Dataset items
== Segment start ==

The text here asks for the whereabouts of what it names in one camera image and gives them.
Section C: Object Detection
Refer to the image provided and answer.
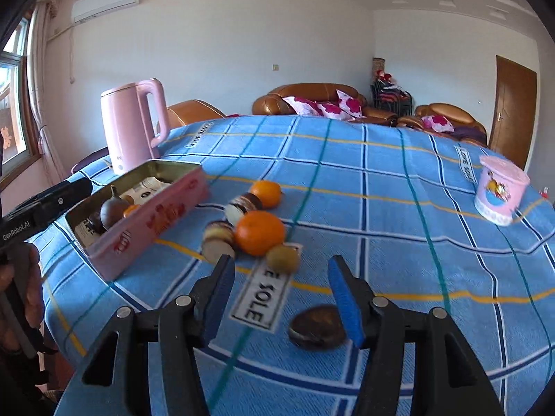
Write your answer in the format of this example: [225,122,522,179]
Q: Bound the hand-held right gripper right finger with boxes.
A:
[327,254,506,416]

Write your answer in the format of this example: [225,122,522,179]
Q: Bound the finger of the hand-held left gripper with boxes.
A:
[26,179,94,237]
[9,179,81,216]

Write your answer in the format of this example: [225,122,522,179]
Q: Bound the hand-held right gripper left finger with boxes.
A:
[54,253,237,416]

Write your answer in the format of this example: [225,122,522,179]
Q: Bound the small golden kiwi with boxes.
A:
[265,244,301,275]

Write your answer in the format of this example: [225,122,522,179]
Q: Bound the pink tin box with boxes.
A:
[65,159,210,282]

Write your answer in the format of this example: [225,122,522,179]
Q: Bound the person's left hand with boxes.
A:
[26,245,44,317]

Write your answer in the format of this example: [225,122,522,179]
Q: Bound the purple cushioned stool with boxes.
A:
[70,146,109,174]

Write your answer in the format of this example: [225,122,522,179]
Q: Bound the pink electric kettle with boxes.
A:
[101,78,170,175]

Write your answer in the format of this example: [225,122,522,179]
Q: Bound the window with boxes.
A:
[0,15,40,170]

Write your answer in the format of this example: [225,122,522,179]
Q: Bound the pale pink curtain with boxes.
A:
[28,2,66,183]

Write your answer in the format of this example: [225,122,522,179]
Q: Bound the blue plaid tablecloth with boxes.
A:
[26,115,555,416]

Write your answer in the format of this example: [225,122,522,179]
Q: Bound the brown leather chaise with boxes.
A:
[156,99,227,135]

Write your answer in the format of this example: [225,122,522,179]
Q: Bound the pink cartoon cup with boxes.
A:
[473,155,530,227]

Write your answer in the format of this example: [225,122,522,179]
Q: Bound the white pillow magenta flowers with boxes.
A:
[420,115,455,133]
[316,102,350,121]
[337,89,364,118]
[282,96,324,117]

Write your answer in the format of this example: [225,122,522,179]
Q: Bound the white air conditioner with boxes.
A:
[70,0,142,25]

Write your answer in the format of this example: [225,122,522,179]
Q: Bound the purple cloth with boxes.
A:
[453,125,486,144]

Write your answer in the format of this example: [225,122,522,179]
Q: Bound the stacked black chairs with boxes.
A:
[370,80,412,115]

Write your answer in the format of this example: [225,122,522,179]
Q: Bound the brown leather sofa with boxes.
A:
[253,83,397,127]

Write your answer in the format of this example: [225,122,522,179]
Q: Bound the brown leather armchair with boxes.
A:
[396,103,488,147]

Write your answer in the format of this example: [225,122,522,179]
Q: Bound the brown wooden door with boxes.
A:
[488,55,537,170]

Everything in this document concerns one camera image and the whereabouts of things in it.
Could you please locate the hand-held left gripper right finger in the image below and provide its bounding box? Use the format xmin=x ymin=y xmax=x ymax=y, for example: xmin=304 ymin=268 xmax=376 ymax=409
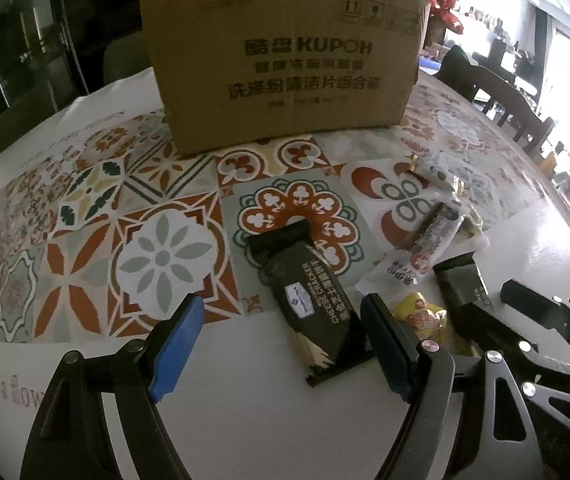
xmin=360 ymin=292 xmax=556 ymax=480

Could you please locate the clear wrapped candy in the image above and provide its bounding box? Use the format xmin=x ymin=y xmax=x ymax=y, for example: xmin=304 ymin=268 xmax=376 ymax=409
xmin=409 ymin=154 xmax=453 ymax=191
xmin=450 ymin=180 xmax=486 ymax=236

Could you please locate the dark glass sliding door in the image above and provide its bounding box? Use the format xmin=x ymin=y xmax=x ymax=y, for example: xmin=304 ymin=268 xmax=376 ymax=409
xmin=0 ymin=0 xmax=191 ymax=111

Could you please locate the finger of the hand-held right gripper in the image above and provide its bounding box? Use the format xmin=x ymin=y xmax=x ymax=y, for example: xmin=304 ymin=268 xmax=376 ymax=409
xmin=458 ymin=302 xmax=570 ymax=401
xmin=500 ymin=279 xmax=570 ymax=361

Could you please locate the white snack packet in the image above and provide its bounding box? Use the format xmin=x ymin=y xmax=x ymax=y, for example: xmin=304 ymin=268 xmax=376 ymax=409
xmin=355 ymin=250 xmax=438 ymax=306

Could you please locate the yellow orange candy packet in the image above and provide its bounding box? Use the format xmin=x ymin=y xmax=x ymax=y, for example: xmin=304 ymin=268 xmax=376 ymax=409
xmin=394 ymin=294 xmax=476 ymax=358

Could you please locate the black cracker packet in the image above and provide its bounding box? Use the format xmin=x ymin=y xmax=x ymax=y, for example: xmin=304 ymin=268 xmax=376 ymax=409
xmin=432 ymin=251 xmax=491 ymax=321
xmin=246 ymin=219 xmax=373 ymax=387

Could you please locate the dark wooden chair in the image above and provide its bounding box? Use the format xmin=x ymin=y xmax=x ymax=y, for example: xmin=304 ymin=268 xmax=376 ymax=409
xmin=435 ymin=45 xmax=556 ymax=156

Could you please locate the dark silver snack packet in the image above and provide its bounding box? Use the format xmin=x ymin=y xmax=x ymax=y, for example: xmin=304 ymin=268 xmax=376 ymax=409
xmin=400 ymin=201 xmax=461 ymax=261

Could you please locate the brown cardboard box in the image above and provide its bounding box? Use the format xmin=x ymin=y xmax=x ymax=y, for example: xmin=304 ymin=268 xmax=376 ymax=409
xmin=139 ymin=0 xmax=432 ymax=156

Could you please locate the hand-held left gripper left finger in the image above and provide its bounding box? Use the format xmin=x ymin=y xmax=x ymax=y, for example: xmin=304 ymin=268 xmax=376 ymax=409
xmin=19 ymin=292 xmax=206 ymax=480

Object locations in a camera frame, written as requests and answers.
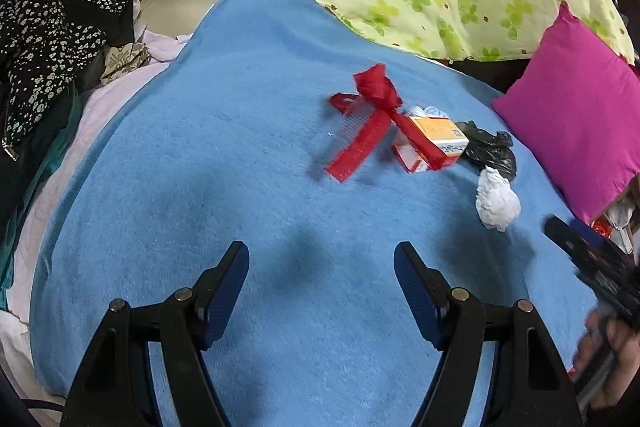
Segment black cable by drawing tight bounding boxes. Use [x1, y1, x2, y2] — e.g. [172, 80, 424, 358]
[20, 397, 68, 412]

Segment red ribbon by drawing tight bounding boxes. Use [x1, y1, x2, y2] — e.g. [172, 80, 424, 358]
[325, 63, 448, 182]

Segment green cloth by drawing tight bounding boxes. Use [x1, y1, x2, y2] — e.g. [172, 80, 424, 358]
[0, 94, 83, 313]

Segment pink pillow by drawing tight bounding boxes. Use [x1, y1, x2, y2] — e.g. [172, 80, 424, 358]
[492, 1, 640, 225]

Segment clear plastic comb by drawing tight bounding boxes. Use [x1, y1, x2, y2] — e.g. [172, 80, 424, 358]
[327, 102, 373, 140]

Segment black plastic bag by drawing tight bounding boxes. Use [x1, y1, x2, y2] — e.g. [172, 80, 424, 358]
[457, 120, 517, 180]

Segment small white plastic bag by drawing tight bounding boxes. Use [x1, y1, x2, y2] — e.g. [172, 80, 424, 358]
[410, 105, 451, 120]

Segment blue fleece blanket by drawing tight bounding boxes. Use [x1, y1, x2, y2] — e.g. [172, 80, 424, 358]
[30, 0, 601, 427]

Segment white paper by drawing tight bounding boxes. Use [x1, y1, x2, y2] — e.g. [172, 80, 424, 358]
[475, 168, 521, 233]

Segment cream pillow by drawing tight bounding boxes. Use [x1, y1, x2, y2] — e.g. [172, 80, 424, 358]
[135, 0, 223, 45]

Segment pink bed sheet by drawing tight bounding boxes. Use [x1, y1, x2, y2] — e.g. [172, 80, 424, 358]
[7, 32, 193, 323]

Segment person's right hand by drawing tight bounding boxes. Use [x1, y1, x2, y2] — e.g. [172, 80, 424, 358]
[572, 307, 640, 410]

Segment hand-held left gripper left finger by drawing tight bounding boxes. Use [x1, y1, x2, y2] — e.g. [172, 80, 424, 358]
[60, 241, 250, 427]

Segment black white speckled garment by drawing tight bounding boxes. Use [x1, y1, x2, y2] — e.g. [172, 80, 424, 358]
[0, 0, 143, 148]

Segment white bed sheet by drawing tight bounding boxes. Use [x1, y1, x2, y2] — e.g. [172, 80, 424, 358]
[0, 307, 68, 427]

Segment patterned cloth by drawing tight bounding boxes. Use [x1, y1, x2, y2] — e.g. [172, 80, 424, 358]
[100, 41, 152, 84]

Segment red white box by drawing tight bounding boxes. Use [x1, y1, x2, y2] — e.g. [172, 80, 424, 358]
[392, 142, 433, 174]

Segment orange medicine box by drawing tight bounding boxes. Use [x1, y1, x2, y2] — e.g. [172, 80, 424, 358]
[407, 116, 470, 168]

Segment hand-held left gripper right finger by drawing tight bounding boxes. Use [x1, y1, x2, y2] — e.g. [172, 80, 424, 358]
[394, 242, 583, 427]

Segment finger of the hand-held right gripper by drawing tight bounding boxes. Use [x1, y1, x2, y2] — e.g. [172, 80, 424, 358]
[544, 214, 601, 269]

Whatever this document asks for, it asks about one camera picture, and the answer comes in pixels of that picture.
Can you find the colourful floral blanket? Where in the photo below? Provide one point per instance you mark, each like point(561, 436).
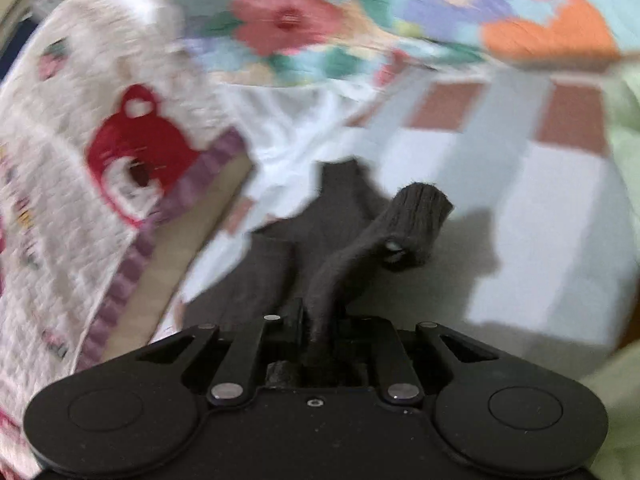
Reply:
point(350, 10)

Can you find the light green cloth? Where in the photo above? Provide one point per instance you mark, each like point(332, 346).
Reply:
point(627, 170)

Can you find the white bedsheet with pink lettering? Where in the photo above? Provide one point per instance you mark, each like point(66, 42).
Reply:
point(190, 240)

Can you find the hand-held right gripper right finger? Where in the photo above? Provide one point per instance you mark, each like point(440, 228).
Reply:
point(392, 355)

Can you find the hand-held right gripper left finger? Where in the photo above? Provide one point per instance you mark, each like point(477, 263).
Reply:
point(255, 345)

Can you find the white checkered mat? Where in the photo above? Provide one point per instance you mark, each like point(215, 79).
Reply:
point(525, 210)

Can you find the white quilt with red bears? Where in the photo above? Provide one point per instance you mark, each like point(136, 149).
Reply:
point(60, 185)

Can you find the dark grey knit sweater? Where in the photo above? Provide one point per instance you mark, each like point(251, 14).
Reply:
point(265, 280)

== Segment end ==

Among the lines above, find those carrying the word "whereabouts" and copy them out.

The text here asks for the whereabouts of what it names in one camera image and gives them.
Everything in this document concerns one camera image and the whereabouts of things in it.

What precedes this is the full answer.